* Exercise requirements:
Your copy should hold exactly the lines from the beginning of the listing below through the line with "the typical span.", without any pictures.

* Input data:

- - - - -

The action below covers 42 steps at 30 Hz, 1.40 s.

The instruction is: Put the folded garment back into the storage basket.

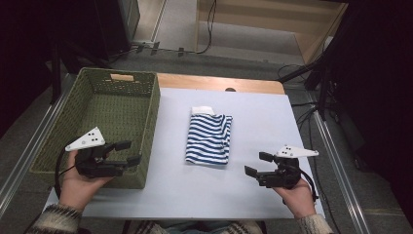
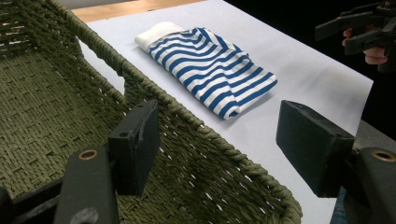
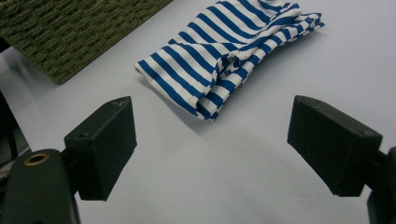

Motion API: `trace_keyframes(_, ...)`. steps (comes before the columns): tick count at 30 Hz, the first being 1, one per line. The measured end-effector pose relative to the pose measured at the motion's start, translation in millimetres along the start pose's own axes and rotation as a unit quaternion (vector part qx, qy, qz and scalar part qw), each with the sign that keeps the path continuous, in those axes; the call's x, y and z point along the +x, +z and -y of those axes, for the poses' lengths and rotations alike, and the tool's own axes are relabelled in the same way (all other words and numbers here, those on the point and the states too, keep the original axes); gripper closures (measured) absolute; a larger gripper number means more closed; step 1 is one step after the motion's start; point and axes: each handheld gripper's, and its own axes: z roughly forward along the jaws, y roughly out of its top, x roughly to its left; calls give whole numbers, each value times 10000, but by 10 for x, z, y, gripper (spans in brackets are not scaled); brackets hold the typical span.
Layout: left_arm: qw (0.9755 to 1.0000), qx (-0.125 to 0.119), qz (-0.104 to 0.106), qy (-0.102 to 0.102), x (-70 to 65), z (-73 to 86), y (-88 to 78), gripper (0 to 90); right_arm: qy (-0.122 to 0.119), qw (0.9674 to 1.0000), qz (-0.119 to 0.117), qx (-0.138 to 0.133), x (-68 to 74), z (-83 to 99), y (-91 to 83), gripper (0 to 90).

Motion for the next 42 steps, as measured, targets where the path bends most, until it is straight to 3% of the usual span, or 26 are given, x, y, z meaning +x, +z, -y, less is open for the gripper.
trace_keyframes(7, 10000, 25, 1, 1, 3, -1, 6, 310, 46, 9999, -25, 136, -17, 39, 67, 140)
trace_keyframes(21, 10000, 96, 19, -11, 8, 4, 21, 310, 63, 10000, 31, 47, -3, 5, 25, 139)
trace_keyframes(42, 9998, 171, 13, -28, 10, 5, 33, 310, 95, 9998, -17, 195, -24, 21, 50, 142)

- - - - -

* Exercise output:
The action below covers 42 steps at 30 Hz, 1.40 s.

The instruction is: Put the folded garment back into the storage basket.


Motion API: `trace_keyframes(_, ...)`. steps (comes before the columns): tick count at 30 Hz, the first being 1, one per line. The measured end-effector pose relative to the pose measured at the motion's start, translation in millimetres along the start pose's own axes and rotation as a unit quaternion (vector part qx, qy, qz and scalar part qw), each with the sign that keeps the path continuous, in those axes; the call's x, y and z point along the +x, +z and -y of those axes, for the poses' lengths and rotations alike, and the tool's own axes are relabelled in the same way (all other words and numbers here, those on the point and the states too, keep the original axes); gripper closures (measured) absolute; a larger gripper number means more closed; step 1 is one step after the motion's start; point and axes: each handheld gripper's, and its own axes: z roughly forward along the jaws, y roughly out of its top, x roughly to its left; calls give whole numbers, each value times 10000, but by 10 for x, z, y, gripper (spans in brackets are not scaled); brackets hold the typical span.

No more output is expected for this exercise.